Nach einem Rundgang über die Felder, bei welchem Joseph Rivet deren Haupteigenschaft, die Ertragsfähigkeit des Bodens, und die Resultate seiner Viehzucht gepriesen hatte, führte er seine »Damen« ins Haus zurück und zeigte ihnen ihr Quartier.
Da der Platz sehr beschränkt war, so hatte man sie zu zwei und zwei in einem Raume untergebracht.
Rivet sollte diesmal auf den Hobelspähnen in der Werkstatt schlafen, während seine Frau das Bett mit ihrer Schwägerin teilen würde, und im Zimmer daneben Fernande und Raphaële zusammen hausten. Für Louise und Flora hatte man auf dem Boden der Küche Matratzen gelegt und Rosa schlief für sich allein in einem kleinen dunklen Raume oberhalb der Treppe, dem gegenüber sich der Eingang zu einem engen Verschlage befand, in welchem diese Nacht die Kommunikantin schlief.
Als das junge Mädchen zurückkam, regnete es geradezu Küsse auf sie, denn alle Weibsbilder wollten ihr mit demselben Hang zur Zärtlichkeit, mit derselben gewohnheitsmässigen Schöntuerei ihre Liebe beweisen, mit der sie am Morgen in der Bahn die Enten geküsst hatten. Im Übermasse augenblicklicher heftiger Zärtlichkeit nahm sie jede auf den Schoss, strich mit den Händen über ihr feines blondes Haar, und schloss sie in ihre Arme. Das gute liebe Kind, noch ganz unter dem Eindrucke der eben abgelegten Beichte und in frommer andachtsvoller Stimmung, ertrug mit Geduld und Sanftmut diese überschwenglichen Liebkosungen.
Nach den Anstrengungen, die der Tag für alle gehabt hatte, ging man bald nach dem Essen schlafen. Das kleine Dorf lag bald in jenem tiefen, fast weihevollen Schweigen, welches auf dem Lande so ernst und feierlich unter dem Sternenhimmel das Herz zur Andacht stimmt. Die Mädchen, an die geräuschvollen Abende eines öffentlichen Hauses gewöhnt, waren durch diese stille Ruhe eines Abends auf dem Lande eigentümlich bewegt und schliefen unter seltsamen Schauern ein; es war nicht Kälte, die dies hervorrief, sondern das Gefühl der Einsamkeit, das ein unruhiges und verwirrtes Herz so leicht beschleicht.

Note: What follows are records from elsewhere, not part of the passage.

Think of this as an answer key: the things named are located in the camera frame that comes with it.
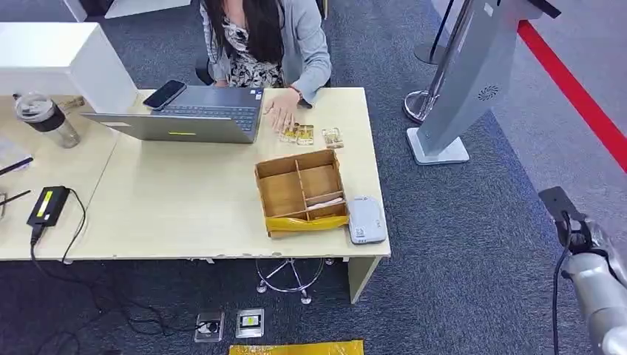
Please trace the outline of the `person's left hand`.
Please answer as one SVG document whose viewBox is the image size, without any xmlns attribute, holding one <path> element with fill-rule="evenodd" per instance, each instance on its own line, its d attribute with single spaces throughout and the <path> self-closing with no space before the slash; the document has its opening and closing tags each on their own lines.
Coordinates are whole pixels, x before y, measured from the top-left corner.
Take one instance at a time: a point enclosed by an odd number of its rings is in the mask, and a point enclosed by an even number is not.
<svg viewBox="0 0 627 355">
<path fill-rule="evenodd" d="M 289 87 L 264 106 L 263 115 L 271 121 L 275 132 L 282 133 L 294 128 L 295 114 L 301 98 L 297 89 Z"/>
</svg>

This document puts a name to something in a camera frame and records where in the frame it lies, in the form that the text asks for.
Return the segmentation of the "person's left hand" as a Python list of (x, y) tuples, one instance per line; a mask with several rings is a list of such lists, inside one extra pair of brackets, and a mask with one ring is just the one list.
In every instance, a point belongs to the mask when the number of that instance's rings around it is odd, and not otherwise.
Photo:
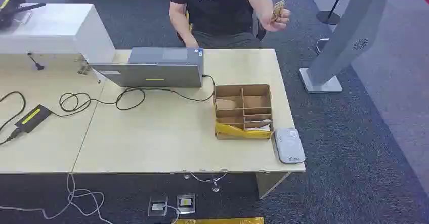
[(273, 9), (263, 9), (257, 12), (258, 19), (262, 27), (269, 32), (277, 32), (286, 28), (289, 22), (291, 11), (288, 9), (282, 9), (277, 19), (272, 20)]

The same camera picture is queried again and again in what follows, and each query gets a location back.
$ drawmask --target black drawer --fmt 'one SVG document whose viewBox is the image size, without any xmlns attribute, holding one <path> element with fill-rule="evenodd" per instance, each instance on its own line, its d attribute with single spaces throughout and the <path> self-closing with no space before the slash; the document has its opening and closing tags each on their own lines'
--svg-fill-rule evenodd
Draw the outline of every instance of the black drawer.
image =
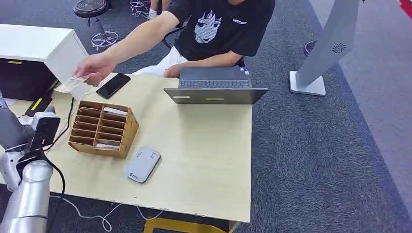
<svg viewBox="0 0 412 233">
<path fill-rule="evenodd" d="M 0 58 L 0 90 L 4 98 L 34 101 L 56 82 L 43 62 Z"/>
</svg>

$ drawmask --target laptop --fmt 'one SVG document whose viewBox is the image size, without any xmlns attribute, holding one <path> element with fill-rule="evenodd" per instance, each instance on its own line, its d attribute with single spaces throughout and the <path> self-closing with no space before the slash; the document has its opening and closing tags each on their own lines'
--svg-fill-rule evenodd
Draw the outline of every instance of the laptop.
<svg viewBox="0 0 412 233">
<path fill-rule="evenodd" d="M 255 104 L 267 88 L 253 88 L 243 67 L 185 67 L 179 88 L 164 91 L 176 104 Z"/>
</svg>

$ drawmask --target smartphone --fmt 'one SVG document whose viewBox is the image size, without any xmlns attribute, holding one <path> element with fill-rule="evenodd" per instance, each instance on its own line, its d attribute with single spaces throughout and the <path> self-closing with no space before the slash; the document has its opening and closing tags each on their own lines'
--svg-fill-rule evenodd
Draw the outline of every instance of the smartphone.
<svg viewBox="0 0 412 233">
<path fill-rule="evenodd" d="M 96 93 L 99 96 L 108 100 L 129 81 L 129 76 L 122 73 L 118 73 L 115 77 L 113 77 L 105 85 L 103 85 L 99 90 L 97 90 Z"/>
</svg>

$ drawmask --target white stand base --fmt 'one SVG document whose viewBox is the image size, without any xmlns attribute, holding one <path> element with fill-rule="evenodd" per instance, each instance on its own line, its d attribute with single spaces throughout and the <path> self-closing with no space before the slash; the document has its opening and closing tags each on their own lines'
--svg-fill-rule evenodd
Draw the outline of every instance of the white stand base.
<svg viewBox="0 0 412 233">
<path fill-rule="evenodd" d="M 296 86 L 296 73 L 297 71 L 290 72 L 291 92 L 315 96 L 326 95 L 325 84 L 322 76 L 319 76 L 319 78 L 313 81 L 309 86 L 301 88 Z"/>
</svg>

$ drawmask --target graphic print on t-shirt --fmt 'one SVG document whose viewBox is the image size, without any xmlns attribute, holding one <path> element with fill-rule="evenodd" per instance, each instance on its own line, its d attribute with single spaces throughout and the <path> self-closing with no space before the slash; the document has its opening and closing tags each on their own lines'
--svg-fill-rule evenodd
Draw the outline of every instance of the graphic print on t-shirt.
<svg viewBox="0 0 412 233">
<path fill-rule="evenodd" d="M 197 20 L 194 28 L 194 37 L 199 44 L 207 44 L 212 41 L 218 32 L 220 24 L 222 23 L 222 17 L 216 19 L 216 15 L 213 10 L 206 16 L 206 11 L 203 16 Z"/>
</svg>

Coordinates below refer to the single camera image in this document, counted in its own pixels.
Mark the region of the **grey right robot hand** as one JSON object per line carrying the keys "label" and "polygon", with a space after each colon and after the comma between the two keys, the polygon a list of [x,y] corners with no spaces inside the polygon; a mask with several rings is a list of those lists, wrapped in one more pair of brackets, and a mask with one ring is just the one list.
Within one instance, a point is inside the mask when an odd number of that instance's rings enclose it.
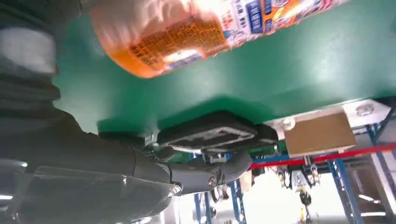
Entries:
{"label": "grey right robot hand", "polygon": [[240,177],[237,153],[216,165],[166,164],[81,130],[68,113],[0,110],[3,224],[127,224],[166,210],[175,196]]}

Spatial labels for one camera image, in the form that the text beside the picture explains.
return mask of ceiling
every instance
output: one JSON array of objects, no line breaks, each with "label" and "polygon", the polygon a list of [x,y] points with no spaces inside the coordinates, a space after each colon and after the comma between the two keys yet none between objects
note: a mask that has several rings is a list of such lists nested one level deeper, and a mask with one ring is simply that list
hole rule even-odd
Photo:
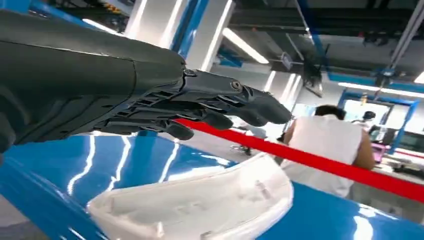
[{"label": "ceiling", "polygon": [[[370,77],[390,64],[391,53],[404,31],[417,0],[309,0],[308,23],[319,39],[317,51],[306,31],[295,0],[235,0],[228,27],[266,57],[277,71],[302,68],[298,52],[322,70]],[[224,39],[223,49],[243,62],[255,60]],[[287,70],[283,52],[295,63]],[[397,81],[413,82],[424,71],[424,28],[420,27],[399,64]]]},{"label": "ceiling", "polygon": [[[49,5],[80,19],[90,19],[119,33],[125,31],[129,16],[101,0],[43,0]],[[132,8],[136,0],[116,0]]]}]

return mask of robotic hand
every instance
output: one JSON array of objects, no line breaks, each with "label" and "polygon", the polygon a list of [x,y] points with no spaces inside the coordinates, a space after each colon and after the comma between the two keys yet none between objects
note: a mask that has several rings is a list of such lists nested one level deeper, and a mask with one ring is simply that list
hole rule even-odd
[{"label": "robotic hand", "polygon": [[185,68],[168,49],[67,22],[0,11],[0,153],[10,146],[94,130],[193,131],[174,121],[218,129],[242,118],[284,124],[291,113],[238,80]]}]

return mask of pipe
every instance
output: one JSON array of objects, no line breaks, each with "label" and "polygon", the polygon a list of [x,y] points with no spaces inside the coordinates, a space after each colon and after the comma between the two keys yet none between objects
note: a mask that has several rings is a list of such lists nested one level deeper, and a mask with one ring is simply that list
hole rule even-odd
[{"label": "pipe", "polygon": [[420,27],[424,19],[424,0],[419,0],[418,4],[415,7],[411,17],[409,18],[408,24],[406,25],[405,30],[400,37],[399,42],[397,43],[396,48],[393,51],[393,54],[390,59],[390,65],[388,68],[394,69],[399,61],[402,58],[402,55],[407,50],[409,44],[411,43],[412,38]]}]

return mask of person
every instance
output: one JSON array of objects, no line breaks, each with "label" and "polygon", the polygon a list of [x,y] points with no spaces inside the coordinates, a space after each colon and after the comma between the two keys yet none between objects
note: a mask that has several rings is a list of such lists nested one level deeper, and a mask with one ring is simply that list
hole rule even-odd
[{"label": "person", "polygon": [[[315,116],[297,118],[284,134],[291,148],[371,170],[375,166],[368,133],[359,125],[343,121],[346,112],[332,105],[316,108]],[[281,168],[294,182],[346,197],[353,181],[290,160]]]},{"label": "person", "polygon": [[375,112],[366,111],[363,114],[362,119],[353,120],[352,123],[360,125],[365,130],[365,132],[369,133],[374,126],[374,123],[373,123],[374,118],[376,118]]}]

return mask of blue table
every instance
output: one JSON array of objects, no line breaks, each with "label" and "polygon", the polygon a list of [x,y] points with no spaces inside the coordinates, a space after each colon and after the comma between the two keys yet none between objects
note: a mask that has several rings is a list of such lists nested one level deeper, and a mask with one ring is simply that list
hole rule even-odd
[{"label": "blue table", "polygon": [[[234,164],[160,137],[74,136],[13,147],[0,167],[0,194],[51,239],[105,239],[84,210],[96,195]],[[293,185],[292,209],[258,239],[424,239],[418,224]]]}]

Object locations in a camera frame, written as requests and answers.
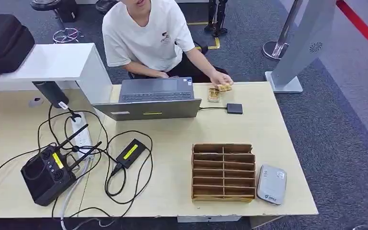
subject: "white power bank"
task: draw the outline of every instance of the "white power bank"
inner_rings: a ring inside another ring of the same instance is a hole
[[[264,164],[260,168],[257,196],[270,203],[281,205],[286,192],[287,173],[279,168]]]

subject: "small cardboard item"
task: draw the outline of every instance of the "small cardboard item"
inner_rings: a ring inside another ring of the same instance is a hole
[[[232,87],[229,84],[218,85],[218,90],[219,92],[227,92],[227,91],[231,91]]]
[[[209,102],[219,102],[219,90],[215,88],[208,89],[208,101]]]
[[[255,157],[250,144],[195,144],[193,201],[243,201],[256,197]]]

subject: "laptop lid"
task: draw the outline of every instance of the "laptop lid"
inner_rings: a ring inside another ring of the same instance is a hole
[[[93,106],[114,120],[125,121],[195,117],[200,104],[201,99],[192,99],[159,102],[105,103],[93,104]]]

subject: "laptop keyboard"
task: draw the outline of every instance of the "laptop keyboard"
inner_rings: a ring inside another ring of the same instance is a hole
[[[176,101],[192,99],[191,92],[161,92],[123,94],[124,102]]]

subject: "printed logo on t-shirt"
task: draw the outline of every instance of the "printed logo on t-shirt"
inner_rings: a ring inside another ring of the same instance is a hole
[[[160,42],[163,43],[163,45],[168,45],[171,41],[171,38],[167,31],[162,33],[161,35],[163,36],[163,39]]]

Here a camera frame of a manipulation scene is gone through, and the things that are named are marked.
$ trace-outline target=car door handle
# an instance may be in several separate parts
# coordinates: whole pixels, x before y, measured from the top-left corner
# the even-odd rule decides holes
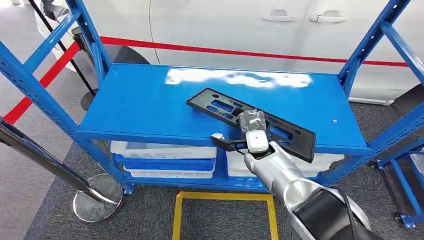
[[[296,21],[296,17],[288,14],[285,9],[272,9],[265,16],[263,20],[275,21],[275,22],[293,22]]]
[[[346,21],[346,17],[341,16],[338,10],[326,10],[322,14],[314,14],[309,20],[317,23],[340,23]]]

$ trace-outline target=black cable
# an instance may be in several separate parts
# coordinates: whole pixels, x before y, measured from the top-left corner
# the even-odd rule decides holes
[[[353,239],[358,239],[357,238],[357,232],[356,232],[356,225],[355,225],[355,218],[354,218],[354,214],[352,213],[352,209],[351,209],[351,205],[349,204],[349,199],[348,196],[346,195],[345,191],[343,191],[343,189],[341,189],[338,186],[330,186],[330,188],[335,189],[338,191],[338,193],[343,197],[344,200],[344,204],[346,205],[347,208],[347,216],[349,217],[349,222],[350,222],[350,226],[352,228],[352,236]]]
[[[47,29],[52,32],[53,28],[50,25],[50,23],[47,21],[46,17],[42,14],[42,12],[40,11],[39,7],[36,5],[36,3],[34,2],[34,0],[28,0],[29,3],[31,4],[32,8],[35,10],[35,12],[38,14],[38,16],[40,17],[40,19],[42,20],[42,22],[44,23],[44,25],[47,27]],[[59,44],[60,48],[62,49],[63,52],[65,52],[67,50],[67,48],[65,47],[65,45],[59,40],[59,42],[57,43]],[[90,86],[89,82],[87,81],[87,79],[84,77],[83,73],[81,72],[81,70],[78,68],[77,64],[75,63],[75,61],[73,59],[70,60],[70,64],[73,66],[73,68],[75,69],[76,73],[79,75],[79,77],[81,78],[81,80],[84,82],[85,86],[87,87],[87,89],[90,91],[90,93],[95,96],[96,93],[94,92],[94,90],[92,89],[92,87]]]

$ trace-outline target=chrome stanchion base
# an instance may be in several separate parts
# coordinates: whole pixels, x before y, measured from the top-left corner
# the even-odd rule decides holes
[[[88,223],[107,219],[120,207],[124,195],[123,187],[106,173],[95,175],[87,181],[105,197],[118,204],[99,202],[84,192],[77,191],[73,198],[73,211],[79,219]]]
[[[87,111],[90,107],[90,104],[92,104],[92,101],[94,99],[94,96],[91,92],[87,92],[82,98],[81,98],[81,108],[84,109],[84,111]]]

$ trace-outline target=gray floor
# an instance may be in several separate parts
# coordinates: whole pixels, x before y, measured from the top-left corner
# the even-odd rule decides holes
[[[0,8],[0,41],[21,61],[25,61],[42,41],[34,21],[34,13],[27,6]],[[85,60],[79,55],[76,60],[77,63],[82,63],[81,67],[85,66],[82,69],[84,75],[95,86],[93,73],[84,64]],[[41,77],[54,61],[53,55],[48,56],[35,72],[35,76]],[[0,114],[4,115],[23,95],[1,74],[0,85]],[[80,99],[87,89],[74,72],[64,69],[47,90],[77,123],[81,120],[84,111],[80,107]],[[417,88],[388,107],[353,103],[352,108],[365,138],[370,140],[423,100],[422,88]],[[38,108],[32,106],[15,125],[59,159],[65,158],[69,165],[85,177],[100,172],[78,147],[71,146],[71,140]],[[423,135],[423,132],[416,133],[414,137],[417,135]],[[71,211],[75,193],[73,189],[4,145],[0,145],[0,153],[4,156],[0,158],[1,240],[22,239],[24,236],[31,240],[171,237],[175,195],[181,189],[139,186],[132,196],[125,198],[120,211],[113,218],[101,223],[86,224],[79,221]],[[340,184],[363,207],[373,223],[373,229],[380,236],[385,239],[420,239],[423,235],[423,226],[405,230],[392,220],[393,212],[409,209],[402,192],[397,191],[396,181],[392,179],[390,170],[385,175],[361,167]],[[390,188],[376,187],[386,185]],[[276,210],[280,239],[299,239],[287,226],[286,213],[277,206]],[[184,201],[181,239],[224,238],[269,238],[265,205],[261,202],[241,201]]]

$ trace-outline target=white car
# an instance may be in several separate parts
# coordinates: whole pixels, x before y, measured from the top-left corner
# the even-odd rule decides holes
[[[84,0],[100,36],[292,56],[347,59],[388,0]],[[55,5],[67,8],[65,0]],[[424,56],[424,2],[413,0],[394,27]],[[48,35],[43,23],[38,28]],[[72,43],[70,35],[62,39]],[[151,64],[338,73],[343,63],[134,47]],[[387,39],[368,61],[403,62]],[[349,100],[389,105],[419,84],[408,67],[362,65]]]

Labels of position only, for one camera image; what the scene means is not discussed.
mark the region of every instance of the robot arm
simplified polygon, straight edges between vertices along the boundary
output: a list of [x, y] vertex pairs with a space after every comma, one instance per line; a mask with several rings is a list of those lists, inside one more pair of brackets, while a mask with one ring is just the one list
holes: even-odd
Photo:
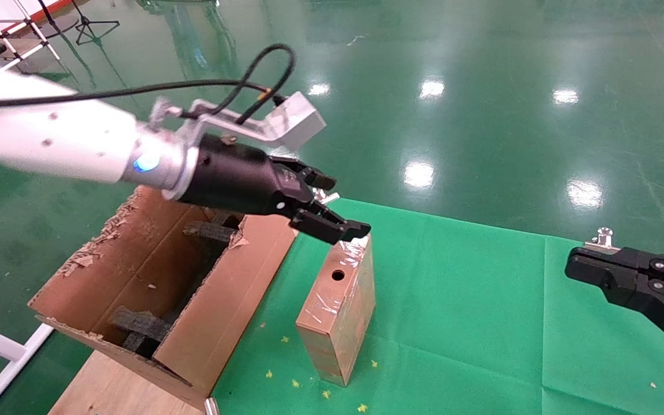
[[[52, 82], [0, 71], [0, 100], [72, 95]], [[150, 121], [99, 100], [0, 107], [0, 163], [22, 171], [131, 182], [163, 190], [166, 199], [256, 215], [279, 214], [290, 226], [334, 244], [365, 236], [371, 227], [340, 218], [314, 199], [309, 186], [331, 190], [334, 179], [293, 159], [269, 157], [236, 142], [247, 137], [266, 145], [298, 149], [325, 124], [297, 92], [265, 119], [237, 125], [237, 113], [216, 115], [197, 100], [177, 131], [164, 129], [166, 116], [182, 113], [163, 98]], [[217, 129], [231, 137], [206, 134]]]

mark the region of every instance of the wooden board
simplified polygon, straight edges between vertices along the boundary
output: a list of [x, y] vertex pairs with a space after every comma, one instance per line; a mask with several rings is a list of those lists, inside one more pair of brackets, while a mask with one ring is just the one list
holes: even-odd
[[100, 352], [92, 353], [48, 415], [203, 415]]

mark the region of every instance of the cardboard box
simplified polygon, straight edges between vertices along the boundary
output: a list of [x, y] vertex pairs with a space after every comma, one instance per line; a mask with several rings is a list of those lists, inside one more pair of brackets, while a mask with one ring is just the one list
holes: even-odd
[[376, 307], [371, 236], [330, 248], [296, 320], [319, 377], [347, 386]]
[[[206, 275], [208, 244], [183, 230], [217, 215], [138, 187], [29, 306], [61, 333], [203, 408], [296, 236], [287, 218], [234, 216], [238, 231], [214, 252], [219, 260]], [[178, 317], [147, 358], [119, 346], [128, 335], [110, 323], [119, 307]]]

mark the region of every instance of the metal bracket
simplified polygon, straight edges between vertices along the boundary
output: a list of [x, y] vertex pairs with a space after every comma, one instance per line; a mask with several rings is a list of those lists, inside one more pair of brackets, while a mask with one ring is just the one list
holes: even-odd
[[[248, 118], [242, 125], [235, 123], [240, 114], [226, 108], [217, 115], [212, 115], [211, 111], [216, 107], [216, 104], [206, 100], [194, 100], [190, 112], [200, 116], [184, 121], [176, 135], [191, 147], [199, 144], [206, 129], [214, 128], [230, 137], [245, 137], [269, 147], [284, 145], [289, 150], [298, 150], [314, 134], [327, 126], [316, 108], [301, 92], [288, 97], [262, 121]], [[171, 105], [167, 98], [159, 97], [150, 113], [148, 126], [159, 129], [166, 115], [180, 114], [180, 108]]]
[[590, 250], [609, 255], [617, 253], [621, 248], [617, 248], [611, 244], [613, 235], [614, 231], [612, 231], [611, 228], [598, 228], [598, 236], [591, 239], [590, 242], [585, 242], [584, 246]]

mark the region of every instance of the green cloth
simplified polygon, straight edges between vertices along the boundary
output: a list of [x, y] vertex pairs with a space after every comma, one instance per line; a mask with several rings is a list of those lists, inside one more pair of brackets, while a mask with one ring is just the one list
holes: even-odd
[[329, 249], [300, 236], [214, 390], [222, 413], [664, 413], [664, 333], [564, 275], [577, 242], [332, 208], [372, 224], [377, 304], [350, 384], [320, 381], [298, 335]]

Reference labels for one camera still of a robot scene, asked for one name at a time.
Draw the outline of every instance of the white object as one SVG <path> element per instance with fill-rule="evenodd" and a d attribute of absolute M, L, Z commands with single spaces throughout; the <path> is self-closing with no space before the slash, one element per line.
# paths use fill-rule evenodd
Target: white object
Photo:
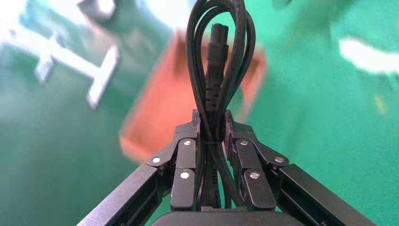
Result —
<path fill-rule="evenodd" d="M 39 82 L 46 81 L 53 66 L 53 60 L 92 78 L 93 83 L 87 94 L 87 100 L 94 109 L 98 106 L 120 57 L 118 47 L 111 46 L 102 65 L 97 67 L 63 48 L 59 44 L 56 35 L 46 39 L 22 27 L 10 29 L 6 43 L 39 58 L 39 63 L 34 71 Z"/>
<path fill-rule="evenodd" d="M 376 75 L 399 74 L 399 53 L 374 48 L 356 38 L 339 40 L 341 55 L 357 68 Z"/>

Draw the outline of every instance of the black power cable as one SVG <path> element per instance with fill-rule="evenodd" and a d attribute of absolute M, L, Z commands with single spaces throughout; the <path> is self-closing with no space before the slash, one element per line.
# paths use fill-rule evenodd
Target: black power cable
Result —
<path fill-rule="evenodd" d="M 224 12 L 230 13 L 236 26 L 230 62 L 223 75 L 228 51 L 227 27 L 215 24 L 208 47 L 205 75 L 201 57 L 202 37 L 212 18 Z M 237 206 L 243 204 L 223 153 L 221 132 L 224 112 L 248 70 L 254 49 L 255 27 L 243 0 L 198 0 L 194 4 L 187 24 L 186 54 L 192 90 L 201 117 L 201 127 L 204 128 L 201 135 L 207 141 L 207 147 L 200 157 L 200 164 L 204 167 L 199 169 L 197 177 L 197 184 L 201 186 L 198 186 L 196 193 L 201 206 L 218 203 L 209 201 L 212 199 L 209 192 L 214 166 L 222 179 L 225 207 L 231 207 L 231 199 Z"/>

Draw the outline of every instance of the black metal arm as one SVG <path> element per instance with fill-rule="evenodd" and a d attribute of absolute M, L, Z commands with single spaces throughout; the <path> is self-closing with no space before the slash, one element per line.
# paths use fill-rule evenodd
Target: black metal arm
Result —
<path fill-rule="evenodd" d="M 153 225 L 306 225 L 374 226 L 354 208 L 288 158 L 260 143 L 252 127 L 225 114 L 225 152 L 244 206 L 200 206 L 196 175 L 200 118 L 176 127 L 172 142 L 137 168 L 92 210 L 79 226 L 144 225 L 164 197 L 172 193 L 171 213 Z M 274 212 L 278 206 L 284 213 Z"/>

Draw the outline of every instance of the metal screw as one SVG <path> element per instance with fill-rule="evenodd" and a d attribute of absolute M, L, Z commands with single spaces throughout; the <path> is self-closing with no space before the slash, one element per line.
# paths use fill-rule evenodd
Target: metal screw
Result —
<path fill-rule="evenodd" d="M 284 162 L 284 159 L 281 158 L 281 157 L 276 157 L 274 160 L 275 160 L 276 162 Z"/>
<path fill-rule="evenodd" d="M 183 172 L 180 174 L 180 177 L 183 179 L 187 179 L 190 175 L 187 172 Z"/>
<path fill-rule="evenodd" d="M 249 175 L 252 179 L 258 179 L 259 178 L 259 173 L 253 172 Z"/>

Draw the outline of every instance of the cardboard box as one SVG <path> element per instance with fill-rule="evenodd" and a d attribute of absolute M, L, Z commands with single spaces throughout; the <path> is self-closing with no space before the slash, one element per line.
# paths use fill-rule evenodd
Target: cardboard box
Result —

Sobald sie so zu Zweien im Bett lagen, rückten sie eng aneinander, als wollten sie sich gegen das Eindringen der tiefen Ruhe wahren, welche die Erde befangen hielt. Aber Rosa, die in ihrem dunklen Raume ganz allein lag, was sie doch sonst so gar nicht gewohnt war, fühlte sich von seltsamen, ängstlichen Gefühlen bewegt. Sie wälzte sich schlaflos auf ihrem Lager herum als sie plötzlich hinter dem Holzverschlage ihr gegenüber ängstliches Wimmern, wie das Weinen eines Kindes hörte. Sie rief mit leiser Stimme, wer da sei. Ebenso leise antwortete ihr schluchzend die kleine Tochter Rivets, welche bisher gewohnt war im Zimmer ihrer Mutter zu schlafen und jetzt in ihrem engen Verschlage eine furchtbare Angst ausstand.
Rosa stand von Mitleid bewegt auf und ging leise, um niemand zu wecken zu dem Kinde herüber. Sie holte es in ihr warmes Bett, drückte es unter zärtlichen Umarmungen an sich und schläferte es mit ihren stürmischen Liebkosungen ein, worauf sie selbst ruhiger wurde und endlich den Schlaf fand. Bis zum Morgen ruhte das Gesicht der Kommunikantin an der blossen Schulter der Prostituierten.
Seit fünf Uhr, der Stunde des »Angelus«, läutete die kleine Glocke der Kirche mit aller Kraft und weckte schliesslich alle diese Damen auf, welche gewohnt waren bis in den hohen Tag hinein zu schlafen, um die Erholung von anstrengenden Nächten zu finden.